**Work order:**
What you return has to match the listing below line for line.

(Data Opens)

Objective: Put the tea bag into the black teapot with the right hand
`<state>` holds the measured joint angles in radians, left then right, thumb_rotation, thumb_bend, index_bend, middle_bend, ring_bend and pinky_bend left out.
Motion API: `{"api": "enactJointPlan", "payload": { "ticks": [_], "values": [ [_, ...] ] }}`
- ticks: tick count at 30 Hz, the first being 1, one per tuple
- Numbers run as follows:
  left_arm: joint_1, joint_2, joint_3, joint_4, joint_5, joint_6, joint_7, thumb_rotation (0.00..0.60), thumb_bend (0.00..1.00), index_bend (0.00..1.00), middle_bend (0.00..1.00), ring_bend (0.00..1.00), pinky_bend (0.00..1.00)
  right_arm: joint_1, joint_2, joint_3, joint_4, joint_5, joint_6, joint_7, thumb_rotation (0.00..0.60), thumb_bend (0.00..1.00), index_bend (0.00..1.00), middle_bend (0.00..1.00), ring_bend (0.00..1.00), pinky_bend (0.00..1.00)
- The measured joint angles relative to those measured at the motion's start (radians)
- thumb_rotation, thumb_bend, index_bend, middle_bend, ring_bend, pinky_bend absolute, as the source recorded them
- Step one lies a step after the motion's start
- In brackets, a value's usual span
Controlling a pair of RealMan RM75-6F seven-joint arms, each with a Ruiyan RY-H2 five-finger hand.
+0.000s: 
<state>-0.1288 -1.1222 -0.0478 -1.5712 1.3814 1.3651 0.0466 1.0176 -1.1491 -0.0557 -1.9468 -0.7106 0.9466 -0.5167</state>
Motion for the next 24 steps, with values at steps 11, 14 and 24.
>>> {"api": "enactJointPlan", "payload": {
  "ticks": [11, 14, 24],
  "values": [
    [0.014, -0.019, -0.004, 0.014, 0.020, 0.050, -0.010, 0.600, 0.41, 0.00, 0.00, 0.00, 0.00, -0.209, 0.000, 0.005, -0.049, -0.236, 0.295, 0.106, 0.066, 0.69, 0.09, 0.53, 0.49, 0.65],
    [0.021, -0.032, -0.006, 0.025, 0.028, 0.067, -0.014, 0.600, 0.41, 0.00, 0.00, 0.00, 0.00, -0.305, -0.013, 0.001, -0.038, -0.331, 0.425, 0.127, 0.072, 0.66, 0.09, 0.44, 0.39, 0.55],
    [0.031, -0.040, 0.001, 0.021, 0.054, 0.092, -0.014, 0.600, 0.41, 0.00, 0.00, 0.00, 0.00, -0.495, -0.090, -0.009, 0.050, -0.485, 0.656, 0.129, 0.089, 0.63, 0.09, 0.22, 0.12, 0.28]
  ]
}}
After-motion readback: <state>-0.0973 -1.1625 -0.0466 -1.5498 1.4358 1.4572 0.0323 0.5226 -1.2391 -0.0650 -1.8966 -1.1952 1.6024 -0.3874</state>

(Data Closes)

**Response to the exercise:**
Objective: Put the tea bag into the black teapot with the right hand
`<state>` holds the measured joint angles in radians, left then right, thumb_rotation, thumb_bend, index_bend, middle_bend, ring_bend and pinky_bend left out.
Motion API: `{"api": "enactJointPlan", "payload": { "ticks": [_], "values": [ [_, ...] ] }}`
- ticks: tick count at 30 Hz, the first being 1, one per tuple
- Numbers run as follows:
  left_arm: joint_1, joint_2, joint_3, joint_4, joint_5, joint_6, joint_7, thumb_rotation (0.00..0.60), thumb_bend (0.00..1.00), index_bend (0.00..1.00), middle_bend (0.00..1.00), ring_bend (0.00..1.00), pinky_bend (0.00..1.00)
  right_arm: joint_1, joint_2, joint_3, joint_4, joint_5, joint_6, joint_7, thumb_rotation (0.00..0.60), thumb_bend (0.00..1.00), index_bend (0.00..1.00), middle_bend (0.00..1.00), ring_bend (0.00..1.00), pinky_bend (0.00..1.00)
- The measured joint angles relative to those measured at the motion's start (radians)
- thumb_rotation, thumb_bend, index_bend, middle_bend, ring_bend, pinky_bend absolute, as the source recorded them
- Step one lies a step after the motion's start
- In brackets, a value's usual span
Controlling a pair of RealMan RM75-6F seven-joint arms, each with a Ruiyan RY-H2 five-finger hand.
+0.000s: 
<state>-0.1288 -1.1222 -0.0478 -1.5712 1.3814 1.3651 0.0466 1.0176 -1.1491 -0.0557 -1.9468 -0.7106 0.9466 -0.5167</state>
Motion for the next 24 steps, with values at steps 11, 14 and 24.
>>> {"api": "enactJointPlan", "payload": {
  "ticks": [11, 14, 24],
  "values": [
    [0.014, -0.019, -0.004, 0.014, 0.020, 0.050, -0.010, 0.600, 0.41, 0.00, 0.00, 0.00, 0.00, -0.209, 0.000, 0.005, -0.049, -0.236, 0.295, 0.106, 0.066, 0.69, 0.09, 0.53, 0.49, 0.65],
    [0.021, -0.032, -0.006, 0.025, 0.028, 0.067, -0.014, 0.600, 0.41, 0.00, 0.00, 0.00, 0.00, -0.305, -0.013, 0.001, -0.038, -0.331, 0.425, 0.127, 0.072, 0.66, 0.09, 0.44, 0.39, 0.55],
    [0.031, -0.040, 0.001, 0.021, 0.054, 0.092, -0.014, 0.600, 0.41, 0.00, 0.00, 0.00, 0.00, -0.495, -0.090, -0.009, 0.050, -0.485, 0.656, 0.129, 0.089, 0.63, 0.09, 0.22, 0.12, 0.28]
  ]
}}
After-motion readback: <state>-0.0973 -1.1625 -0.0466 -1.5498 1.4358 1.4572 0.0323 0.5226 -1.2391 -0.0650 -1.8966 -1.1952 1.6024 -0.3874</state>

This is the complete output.